(Supplied material):

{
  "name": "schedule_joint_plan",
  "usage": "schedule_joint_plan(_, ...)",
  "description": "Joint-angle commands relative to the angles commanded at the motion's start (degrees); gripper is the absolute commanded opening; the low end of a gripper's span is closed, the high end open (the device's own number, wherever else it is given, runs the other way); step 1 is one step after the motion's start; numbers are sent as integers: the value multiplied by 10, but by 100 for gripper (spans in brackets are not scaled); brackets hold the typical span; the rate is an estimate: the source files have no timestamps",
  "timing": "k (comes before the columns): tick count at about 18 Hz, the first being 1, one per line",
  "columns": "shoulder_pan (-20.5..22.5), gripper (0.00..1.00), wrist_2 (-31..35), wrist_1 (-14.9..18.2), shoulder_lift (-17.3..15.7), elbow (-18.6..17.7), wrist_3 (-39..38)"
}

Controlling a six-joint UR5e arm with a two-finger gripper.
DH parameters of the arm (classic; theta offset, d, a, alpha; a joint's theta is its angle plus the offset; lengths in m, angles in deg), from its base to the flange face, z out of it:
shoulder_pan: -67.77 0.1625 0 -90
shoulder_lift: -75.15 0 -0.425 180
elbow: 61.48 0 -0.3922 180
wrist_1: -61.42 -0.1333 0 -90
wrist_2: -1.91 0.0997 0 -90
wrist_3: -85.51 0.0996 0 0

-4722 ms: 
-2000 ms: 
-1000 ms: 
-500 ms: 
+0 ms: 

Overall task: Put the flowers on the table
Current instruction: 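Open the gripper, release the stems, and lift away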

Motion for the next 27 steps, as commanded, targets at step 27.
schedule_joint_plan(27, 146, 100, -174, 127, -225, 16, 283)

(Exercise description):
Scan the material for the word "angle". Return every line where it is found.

(Answer space):
  "description": "Joint-angle commands relative to the angles commanded at the motion's start (degrees); gripper is the absolute commanded opening; the low end of a gripper's span is closed, the high end open (the device's own number, wherever else it is given, runs the other way); step 1 is one step after the motion's start; numbers are sent as integers: the value multiplied by 10, but by 100 for gripper (spans in brackets are not scaled); brackets hold the typical span; the rate is an estimate: the source files have no timestamps",
DH parameters of the arm (classic; theta offset, d, a, alpha; a joint's theta is its angle plus the offset; lengths in m, angles in deg), from its base to the flange face, z out of it:

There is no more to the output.